Matt Blaze: A Cryptologic Mystery

18 September 2020

A Cryptologic Mystery

Did a broken random number generator in Cuba help expose a Russian espionage network?

I picked up the new book Compromised last week and was intrigued to discover that it may have shed some light on a small (and rather esoteric) cryptologic and espionage mystery that I've been puzzling over for about 15 years. Compromised is primarily a memoir of former FBI counterintelligence agent Peter Strzok's investigation into Russian operations in the lead up to the 2016 presidential election, but this post is not a review of the book or concerned with that aspect of it.

Early in the book, as an almost throwaway bit of background color, Strzok discusses his work in Boston investigating the famous Russian "illegals" espionage network from 2000 until their arrest (and subsequent exchange with Russia) in 2010. "Illegals" are foreign agents operating abroad under false identities and without official or diplomatic cover. In this case, ten Russian illegals were living and working in the US under false Canadian and American identities. (The case inspired the recent TV series The Americans.)

Strzok was the case agent responsible for two of the suspects, Andrey Bezrukov and Elena Vavilova (posing as a Canadian couple under the aliases Donald Heathfield and Tracey Lee Ann Foley). The author recounts watching from the street on Thursday evenings as Vavilova received encrypted shortwave "numbers" transmissions in their Cambridge, MA apartment.

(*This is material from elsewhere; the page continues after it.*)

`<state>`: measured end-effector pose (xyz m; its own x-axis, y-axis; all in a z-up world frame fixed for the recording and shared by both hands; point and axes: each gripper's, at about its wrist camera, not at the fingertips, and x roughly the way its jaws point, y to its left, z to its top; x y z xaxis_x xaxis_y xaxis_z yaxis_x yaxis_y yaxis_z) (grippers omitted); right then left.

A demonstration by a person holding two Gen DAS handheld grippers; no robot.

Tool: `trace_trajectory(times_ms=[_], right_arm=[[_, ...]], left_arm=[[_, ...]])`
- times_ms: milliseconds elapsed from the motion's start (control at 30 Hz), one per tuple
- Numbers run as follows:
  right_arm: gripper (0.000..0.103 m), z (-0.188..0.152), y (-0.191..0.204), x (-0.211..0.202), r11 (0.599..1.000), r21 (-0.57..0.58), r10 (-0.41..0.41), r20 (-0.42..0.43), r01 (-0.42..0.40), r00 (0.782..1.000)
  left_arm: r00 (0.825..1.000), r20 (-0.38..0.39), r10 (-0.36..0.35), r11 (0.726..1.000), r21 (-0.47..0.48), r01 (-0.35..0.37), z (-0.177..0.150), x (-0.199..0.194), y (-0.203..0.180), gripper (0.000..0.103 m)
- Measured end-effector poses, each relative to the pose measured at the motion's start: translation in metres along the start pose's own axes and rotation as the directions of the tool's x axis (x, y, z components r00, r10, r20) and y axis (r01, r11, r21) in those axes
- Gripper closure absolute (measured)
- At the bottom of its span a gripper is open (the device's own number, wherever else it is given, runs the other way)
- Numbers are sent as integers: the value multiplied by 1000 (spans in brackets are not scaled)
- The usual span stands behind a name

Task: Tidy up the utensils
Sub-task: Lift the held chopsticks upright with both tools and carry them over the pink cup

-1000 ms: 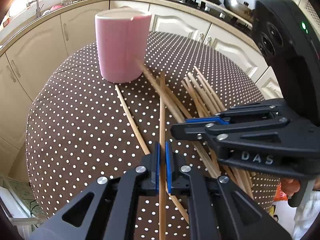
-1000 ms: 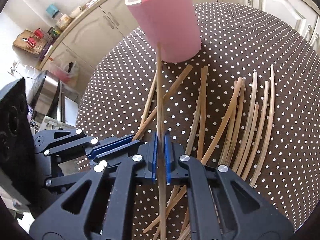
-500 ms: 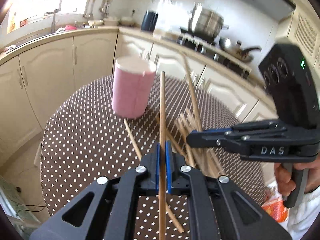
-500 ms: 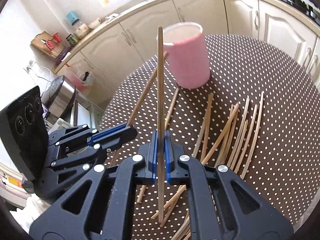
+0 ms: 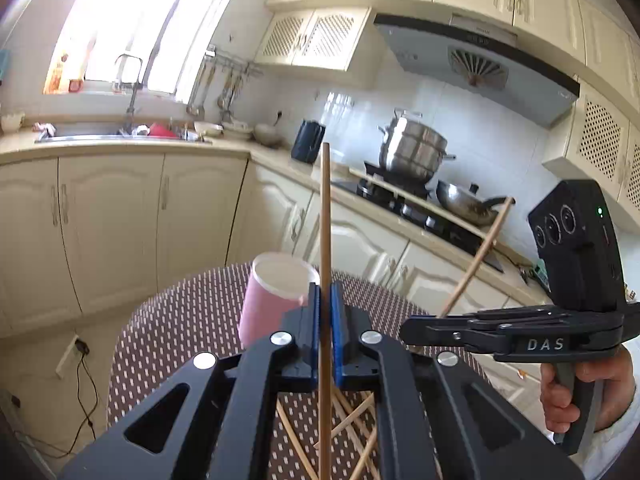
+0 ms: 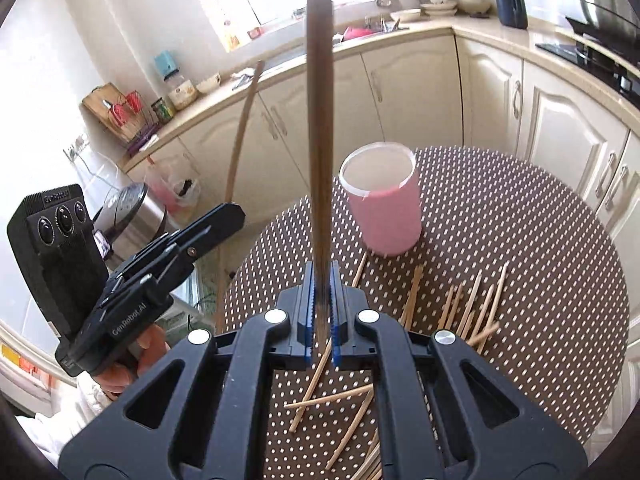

Given that Bezrukov and Vaviloa were indeed, as the FBI suspected, Russian spies, it's not surprising that they were sent messages from headquarters using this method; numbers stations are part of time-honored espionage tradecraft for communicating with covert agents. But their capture may have illustrated how subtle errors can cause these systems to fail badly in practice, even when the cryptography itself is sound.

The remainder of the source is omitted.